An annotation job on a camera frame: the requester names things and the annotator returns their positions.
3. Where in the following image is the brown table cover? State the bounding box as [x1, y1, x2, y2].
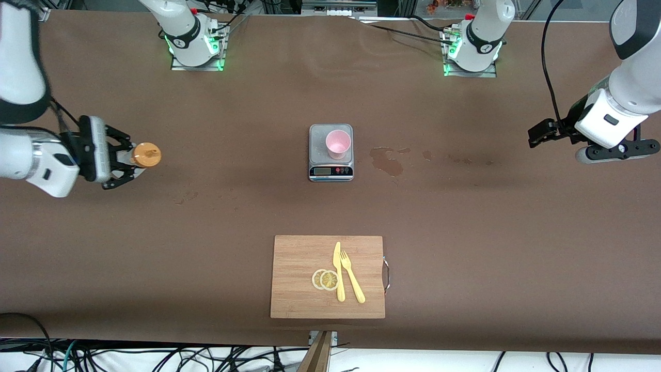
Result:
[0, 9, 661, 355]

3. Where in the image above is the black cable across table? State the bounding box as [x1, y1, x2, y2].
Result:
[356, 14, 456, 48]

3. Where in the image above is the yellow plastic fork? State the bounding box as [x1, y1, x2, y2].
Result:
[340, 250, 366, 304]

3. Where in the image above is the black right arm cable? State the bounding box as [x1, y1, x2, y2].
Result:
[49, 97, 82, 136]

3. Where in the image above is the wooden post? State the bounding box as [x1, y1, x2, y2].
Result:
[297, 331, 334, 372]

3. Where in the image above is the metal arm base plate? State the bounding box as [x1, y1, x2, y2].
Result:
[170, 20, 228, 72]
[443, 26, 498, 79]

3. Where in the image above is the translucent orange-capped sauce bottle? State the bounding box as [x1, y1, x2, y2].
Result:
[118, 142, 162, 170]

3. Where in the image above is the pink plastic cup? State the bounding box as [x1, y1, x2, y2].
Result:
[325, 130, 352, 161]

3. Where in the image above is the wooden cutting board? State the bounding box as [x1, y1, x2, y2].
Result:
[270, 235, 391, 319]

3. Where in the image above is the silver digital kitchen scale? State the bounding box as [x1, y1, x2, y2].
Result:
[308, 123, 355, 182]

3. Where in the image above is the yellow plastic knife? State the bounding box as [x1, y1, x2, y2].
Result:
[333, 241, 346, 302]

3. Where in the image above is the green floor cable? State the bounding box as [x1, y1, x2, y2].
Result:
[61, 339, 79, 372]

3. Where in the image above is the black looped floor cable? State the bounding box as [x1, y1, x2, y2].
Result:
[0, 312, 55, 372]

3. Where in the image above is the grey power strip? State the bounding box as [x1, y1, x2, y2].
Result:
[301, 0, 379, 17]

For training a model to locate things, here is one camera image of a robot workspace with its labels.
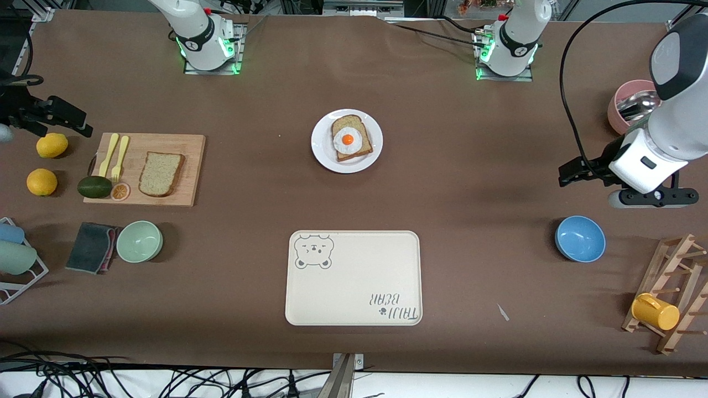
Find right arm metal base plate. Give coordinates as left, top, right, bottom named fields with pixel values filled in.
left=183, top=22, right=247, bottom=76

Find fried egg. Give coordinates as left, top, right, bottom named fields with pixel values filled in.
left=333, top=126, right=365, bottom=155

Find yellow mug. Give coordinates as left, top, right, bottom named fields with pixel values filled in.
left=631, top=293, right=680, bottom=331

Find grey metal box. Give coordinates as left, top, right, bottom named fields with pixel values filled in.
left=324, top=0, right=404, bottom=17

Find dark grey folded cloth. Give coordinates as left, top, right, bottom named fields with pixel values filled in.
left=65, top=222, right=118, bottom=275

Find black cable on table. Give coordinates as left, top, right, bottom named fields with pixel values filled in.
left=387, top=19, right=485, bottom=48

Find colourful toy food pile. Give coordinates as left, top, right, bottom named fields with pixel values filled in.
left=458, top=0, right=515, bottom=14

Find metal table edge bracket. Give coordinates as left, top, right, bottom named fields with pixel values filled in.
left=329, top=353, right=366, bottom=398

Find black cables behind table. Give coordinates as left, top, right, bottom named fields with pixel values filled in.
left=218, top=0, right=277, bottom=16

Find blue bowl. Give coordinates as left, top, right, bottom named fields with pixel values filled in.
left=555, top=216, right=606, bottom=263

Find yellow plastic fork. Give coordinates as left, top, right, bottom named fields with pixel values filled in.
left=111, top=135, right=130, bottom=183

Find plain bread slice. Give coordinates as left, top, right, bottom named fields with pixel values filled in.
left=138, top=151, right=186, bottom=198

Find black looped floor cable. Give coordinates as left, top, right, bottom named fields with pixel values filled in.
left=514, top=375, right=631, bottom=398

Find cream bear print tray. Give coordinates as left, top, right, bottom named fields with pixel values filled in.
left=285, top=231, right=423, bottom=327

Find white wire rack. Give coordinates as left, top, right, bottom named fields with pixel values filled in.
left=0, top=217, right=49, bottom=306

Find wooden cutting board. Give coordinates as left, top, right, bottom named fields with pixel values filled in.
left=83, top=133, right=206, bottom=207

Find metal ladle spoon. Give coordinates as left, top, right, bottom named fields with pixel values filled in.
left=617, top=91, right=662, bottom=122

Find pale green bowl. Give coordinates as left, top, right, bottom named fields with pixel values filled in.
left=116, top=221, right=164, bottom=264

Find pale green cup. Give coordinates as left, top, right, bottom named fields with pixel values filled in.
left=0, top=242, right=38, bottom=275

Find wooden mug rack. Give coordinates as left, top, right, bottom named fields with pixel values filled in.
left=621, top=234, right=708, bottom=355

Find round white plate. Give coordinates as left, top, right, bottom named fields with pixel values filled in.
left=311, top=109, right=383, bottom=174

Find tangled black floor cables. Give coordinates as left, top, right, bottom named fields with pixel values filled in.
left=0, top=342, right=332, bottom=398

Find bread slice under egg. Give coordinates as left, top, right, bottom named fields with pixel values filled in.
left=331, top=114, right=374, bottom=163

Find dark green avocado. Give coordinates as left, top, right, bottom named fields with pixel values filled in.
left=77, top=176, right=113, bottom=199

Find yellow lemon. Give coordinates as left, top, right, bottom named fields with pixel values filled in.
left=27, top=169, right=58, bottom=197
left=37, top=133, right=69, bottom=159

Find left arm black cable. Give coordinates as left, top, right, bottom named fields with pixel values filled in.
left=559, top=0, right=708, bottom=169

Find pink bowl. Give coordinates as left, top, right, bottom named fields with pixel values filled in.
left=607, top=80, right=662, bottom=135

What to do
Look through the records and copy every line that has the word "things".

Answer for the task
An annotation job on a camera frame: the requester names things and the annotator returns their positions.
For training a model to locate things, here is one camera image of a robot workspace with its labels.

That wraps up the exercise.